#### YOUR ASSIGNMENT:
Once you have located the line containing "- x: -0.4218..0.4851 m" in the material below, return it exactly along with each line after it through the line containing "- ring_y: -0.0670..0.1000".

#### DATA EXCERPT:
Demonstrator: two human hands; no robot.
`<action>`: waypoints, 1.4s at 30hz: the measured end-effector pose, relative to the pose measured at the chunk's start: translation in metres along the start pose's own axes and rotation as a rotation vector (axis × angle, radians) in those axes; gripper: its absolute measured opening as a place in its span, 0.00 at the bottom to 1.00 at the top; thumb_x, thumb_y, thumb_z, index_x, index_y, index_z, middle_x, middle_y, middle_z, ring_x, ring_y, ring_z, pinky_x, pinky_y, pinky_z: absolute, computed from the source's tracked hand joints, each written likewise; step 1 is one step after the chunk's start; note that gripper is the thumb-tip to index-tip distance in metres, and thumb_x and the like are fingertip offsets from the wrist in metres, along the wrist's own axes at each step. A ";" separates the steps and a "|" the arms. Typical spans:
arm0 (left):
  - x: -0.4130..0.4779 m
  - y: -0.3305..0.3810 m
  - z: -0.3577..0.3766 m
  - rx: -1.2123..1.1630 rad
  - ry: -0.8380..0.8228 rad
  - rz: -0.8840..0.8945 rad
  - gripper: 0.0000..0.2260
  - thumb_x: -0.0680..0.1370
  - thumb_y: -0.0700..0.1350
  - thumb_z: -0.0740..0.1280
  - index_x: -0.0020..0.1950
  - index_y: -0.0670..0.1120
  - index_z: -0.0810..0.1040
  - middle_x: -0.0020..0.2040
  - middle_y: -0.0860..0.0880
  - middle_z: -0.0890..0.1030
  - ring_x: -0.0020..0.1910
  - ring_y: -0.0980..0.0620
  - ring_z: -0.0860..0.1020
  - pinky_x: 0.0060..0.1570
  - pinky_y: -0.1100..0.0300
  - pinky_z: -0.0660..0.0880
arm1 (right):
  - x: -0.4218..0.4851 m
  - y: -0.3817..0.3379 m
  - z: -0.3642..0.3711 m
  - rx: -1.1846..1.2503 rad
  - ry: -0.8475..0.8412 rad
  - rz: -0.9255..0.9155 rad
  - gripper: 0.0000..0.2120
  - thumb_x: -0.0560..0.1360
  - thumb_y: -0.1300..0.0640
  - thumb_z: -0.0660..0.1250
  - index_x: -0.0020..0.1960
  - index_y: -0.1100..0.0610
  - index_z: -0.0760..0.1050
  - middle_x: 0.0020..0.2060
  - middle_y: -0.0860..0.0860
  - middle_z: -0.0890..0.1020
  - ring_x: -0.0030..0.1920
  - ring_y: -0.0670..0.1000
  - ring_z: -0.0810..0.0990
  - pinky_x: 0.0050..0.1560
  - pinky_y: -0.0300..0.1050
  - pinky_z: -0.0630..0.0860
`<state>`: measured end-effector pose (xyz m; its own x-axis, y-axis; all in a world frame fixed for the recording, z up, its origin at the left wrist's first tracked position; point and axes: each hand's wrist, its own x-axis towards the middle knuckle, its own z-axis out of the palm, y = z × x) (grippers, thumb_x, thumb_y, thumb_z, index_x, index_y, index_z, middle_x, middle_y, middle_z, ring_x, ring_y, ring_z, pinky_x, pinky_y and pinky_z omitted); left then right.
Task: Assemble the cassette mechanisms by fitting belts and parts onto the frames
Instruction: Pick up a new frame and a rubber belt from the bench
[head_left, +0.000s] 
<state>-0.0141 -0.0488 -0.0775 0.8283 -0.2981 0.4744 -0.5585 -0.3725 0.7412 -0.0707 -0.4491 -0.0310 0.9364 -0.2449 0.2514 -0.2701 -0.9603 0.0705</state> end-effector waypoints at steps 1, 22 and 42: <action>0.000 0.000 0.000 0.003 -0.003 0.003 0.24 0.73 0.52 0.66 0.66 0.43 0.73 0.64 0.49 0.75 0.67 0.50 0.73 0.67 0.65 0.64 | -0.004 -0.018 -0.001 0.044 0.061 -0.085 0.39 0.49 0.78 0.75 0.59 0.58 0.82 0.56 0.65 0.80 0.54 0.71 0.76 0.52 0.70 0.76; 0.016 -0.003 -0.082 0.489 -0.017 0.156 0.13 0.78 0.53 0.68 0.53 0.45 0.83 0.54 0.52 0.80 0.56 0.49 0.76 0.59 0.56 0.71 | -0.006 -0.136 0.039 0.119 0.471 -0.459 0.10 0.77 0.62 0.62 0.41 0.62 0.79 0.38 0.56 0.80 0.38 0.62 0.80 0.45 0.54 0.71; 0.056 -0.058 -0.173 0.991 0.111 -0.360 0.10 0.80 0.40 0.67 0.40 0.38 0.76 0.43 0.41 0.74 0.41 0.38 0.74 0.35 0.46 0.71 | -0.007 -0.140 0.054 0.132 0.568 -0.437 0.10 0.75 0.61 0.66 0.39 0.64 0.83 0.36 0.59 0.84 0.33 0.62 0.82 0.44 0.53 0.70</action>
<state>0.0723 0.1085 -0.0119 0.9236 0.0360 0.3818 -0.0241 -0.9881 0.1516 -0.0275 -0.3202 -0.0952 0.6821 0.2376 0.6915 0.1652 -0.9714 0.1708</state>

#### RESULT:
  - x: -0.4218..0.4851 m
  - y: -0.3817..0.3379 m
  - z: -0.3642..0.3711 m
  - rx: -1.1846..1.2503 rad
  - ry: -0.8475..0.8412 rad
  - rz: -0.9255..0.9155 rad
  - gripper: 0.0000..0.2120
  - thumb_x: -0.0560..0.1360
  - thumb_y: -0.1300..0.0640
  - thumb_z: -0.0660..0.1250
  - index_x: -0.0020..0.1960
  - index_y: -0.1100..0.0610
  - index_z: -0.0760..0.1050
  - middle_x: 0.0020..0.2060
  - middle_y: -0.0860..0.0860
  - middle_z: -0.0890..0.1020
  - ring_x: -0.0030..0.1920
  - ring_y: -0.0670..0.1000

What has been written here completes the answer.